When terrorists stormed Mumbai, India’s central Chabad-Lubavitch center, Yocheved Orpaz, a 62-year-old grandmother and mother of four from Israel had just moments before, stopped by to thank its directors for all their help in procuring kosher food. For days, her family prayed that she wasn’t among the hostages – later, the six victims – recovered from the building, but an e-mail left them fearing the worst.

Prior to her Tuesday burial, she was remembered as a kind-hearted soul. A friend described her as “someone with a big heart.”

Orpaz, a resident of Givatayim, an urban town just east of Tel Aviv, traveled to India last month to spend time with her daughter Ayala and her two grandchildren. Since she kept kosher, Chabad House directors Rabbi Gavriel and Rivka Holtzberg provided her with food and showed her what to buy in the market.

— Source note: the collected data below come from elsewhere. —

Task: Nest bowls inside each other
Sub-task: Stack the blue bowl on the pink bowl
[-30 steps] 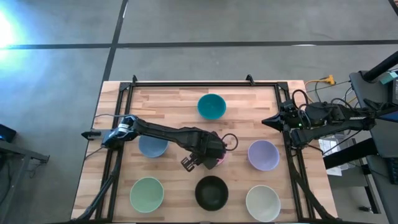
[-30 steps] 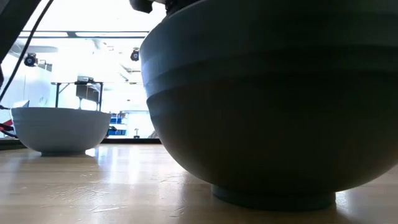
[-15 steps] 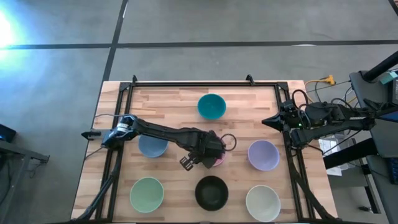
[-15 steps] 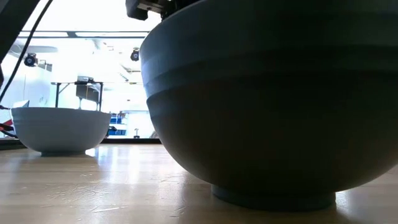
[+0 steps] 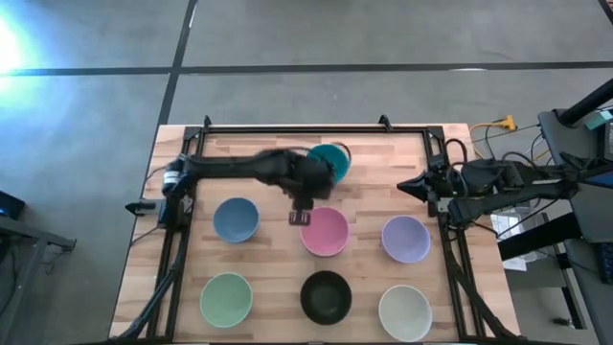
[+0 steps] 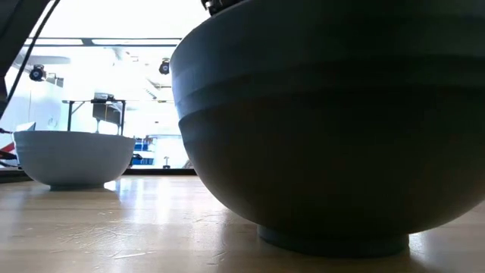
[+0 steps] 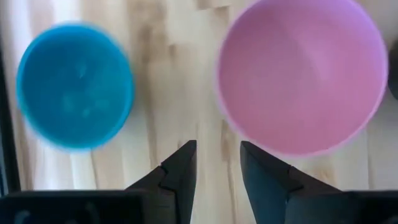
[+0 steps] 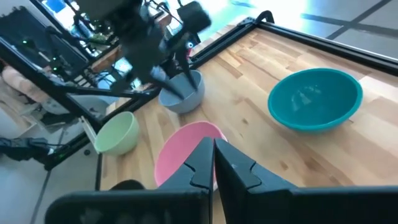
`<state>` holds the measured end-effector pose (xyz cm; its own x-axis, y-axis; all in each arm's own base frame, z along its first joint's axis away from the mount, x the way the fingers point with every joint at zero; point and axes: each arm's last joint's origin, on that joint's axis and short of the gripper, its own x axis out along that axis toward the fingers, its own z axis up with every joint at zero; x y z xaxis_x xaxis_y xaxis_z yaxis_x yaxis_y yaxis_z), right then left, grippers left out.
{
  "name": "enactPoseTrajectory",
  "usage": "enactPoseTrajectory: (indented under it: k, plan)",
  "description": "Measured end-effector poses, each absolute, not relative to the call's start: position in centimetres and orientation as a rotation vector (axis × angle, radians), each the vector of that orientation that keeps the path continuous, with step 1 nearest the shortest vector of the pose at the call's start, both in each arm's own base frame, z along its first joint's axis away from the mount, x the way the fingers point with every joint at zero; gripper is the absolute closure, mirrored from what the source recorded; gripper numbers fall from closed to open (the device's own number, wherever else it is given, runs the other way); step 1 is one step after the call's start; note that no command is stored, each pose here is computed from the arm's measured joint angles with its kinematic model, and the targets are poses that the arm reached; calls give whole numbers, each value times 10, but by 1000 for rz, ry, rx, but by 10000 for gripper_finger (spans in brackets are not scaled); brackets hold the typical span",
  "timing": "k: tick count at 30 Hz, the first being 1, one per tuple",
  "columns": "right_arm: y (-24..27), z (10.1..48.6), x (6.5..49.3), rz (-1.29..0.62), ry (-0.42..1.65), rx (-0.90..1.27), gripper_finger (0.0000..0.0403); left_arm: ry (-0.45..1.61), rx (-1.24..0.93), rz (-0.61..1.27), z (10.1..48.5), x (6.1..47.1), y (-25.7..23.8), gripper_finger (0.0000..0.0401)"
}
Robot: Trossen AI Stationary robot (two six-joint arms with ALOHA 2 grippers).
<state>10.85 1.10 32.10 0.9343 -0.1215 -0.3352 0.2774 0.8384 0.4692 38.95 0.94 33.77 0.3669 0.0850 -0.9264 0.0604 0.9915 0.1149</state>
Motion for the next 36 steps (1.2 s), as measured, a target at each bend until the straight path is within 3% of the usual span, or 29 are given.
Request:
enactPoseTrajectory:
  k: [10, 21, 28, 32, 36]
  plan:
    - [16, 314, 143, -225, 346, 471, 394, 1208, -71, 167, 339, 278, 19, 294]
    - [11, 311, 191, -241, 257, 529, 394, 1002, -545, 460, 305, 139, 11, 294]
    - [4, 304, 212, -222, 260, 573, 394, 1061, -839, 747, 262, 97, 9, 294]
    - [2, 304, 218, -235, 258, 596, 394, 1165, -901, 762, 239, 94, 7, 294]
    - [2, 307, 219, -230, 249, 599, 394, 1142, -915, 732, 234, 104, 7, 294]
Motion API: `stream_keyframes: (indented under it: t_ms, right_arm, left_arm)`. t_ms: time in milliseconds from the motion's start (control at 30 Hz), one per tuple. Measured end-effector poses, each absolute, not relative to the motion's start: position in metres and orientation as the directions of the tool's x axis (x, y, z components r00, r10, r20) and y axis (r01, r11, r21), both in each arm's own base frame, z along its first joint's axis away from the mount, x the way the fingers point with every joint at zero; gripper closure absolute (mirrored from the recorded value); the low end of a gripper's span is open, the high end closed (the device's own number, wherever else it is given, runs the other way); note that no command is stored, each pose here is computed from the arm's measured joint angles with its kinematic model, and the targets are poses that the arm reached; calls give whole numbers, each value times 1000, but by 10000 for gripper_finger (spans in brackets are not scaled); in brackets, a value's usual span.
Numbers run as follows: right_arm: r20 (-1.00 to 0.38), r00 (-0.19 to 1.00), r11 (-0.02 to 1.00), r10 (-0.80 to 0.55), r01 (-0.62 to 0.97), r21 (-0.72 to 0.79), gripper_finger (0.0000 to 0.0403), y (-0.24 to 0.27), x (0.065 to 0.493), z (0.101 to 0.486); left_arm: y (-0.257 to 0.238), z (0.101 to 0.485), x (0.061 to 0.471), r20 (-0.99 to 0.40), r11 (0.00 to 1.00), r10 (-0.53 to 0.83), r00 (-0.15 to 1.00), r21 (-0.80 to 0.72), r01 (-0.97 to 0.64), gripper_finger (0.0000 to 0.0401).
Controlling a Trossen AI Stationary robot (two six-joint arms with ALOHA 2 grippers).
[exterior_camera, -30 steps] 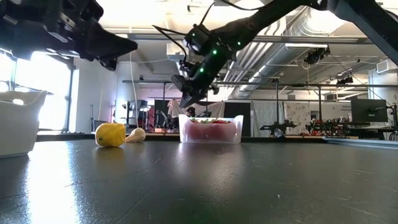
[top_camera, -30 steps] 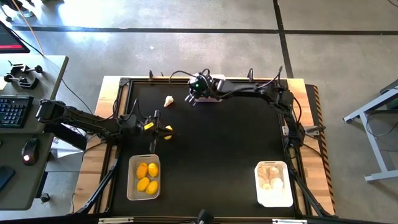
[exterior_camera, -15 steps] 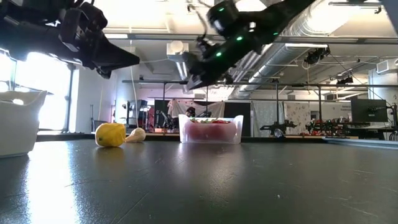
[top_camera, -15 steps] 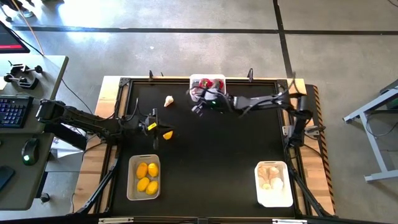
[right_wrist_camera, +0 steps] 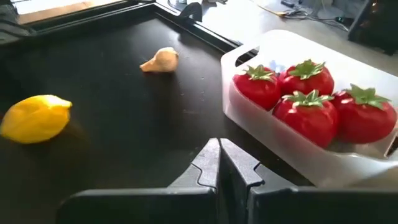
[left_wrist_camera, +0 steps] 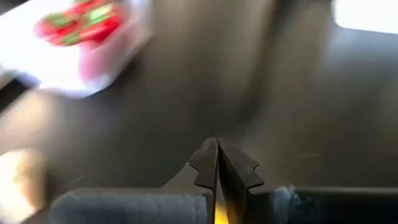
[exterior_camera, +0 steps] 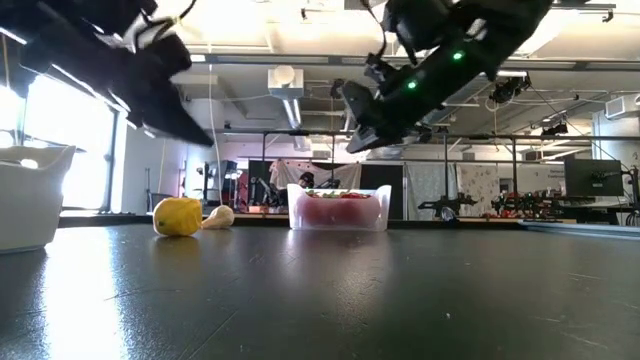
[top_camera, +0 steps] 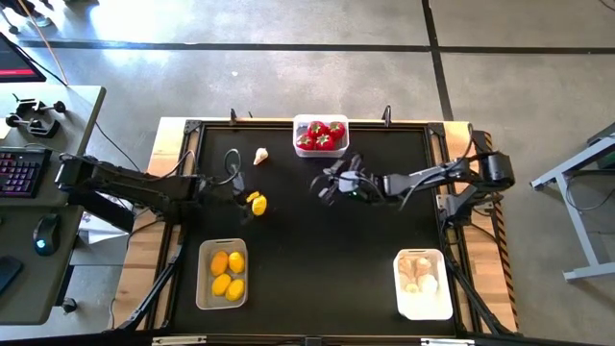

Last Wednesday night, at the end of the trip, Orpaz went back to the Chabad House to thank the Holtzbergs. She sent her daughter an e-mail saying she had arrived safely, but a short time later, suspected Islamist gunmen entered the Chabad House.

When news of the attacks – which by the end of Indian military operations on Saturday, had claimed more than 195 lives – broke, one of the woman’s sons traveled to India in the hopes of finding her. Instead, her body was identified in a hospital morgue.

“She was an amazing and noble woman, a good fairy,” said her sister, Orly. “We were waiting for a miracle.”

Family and friends laid Yocheved Orpaz to rest at a cemetery in Tel Aviv.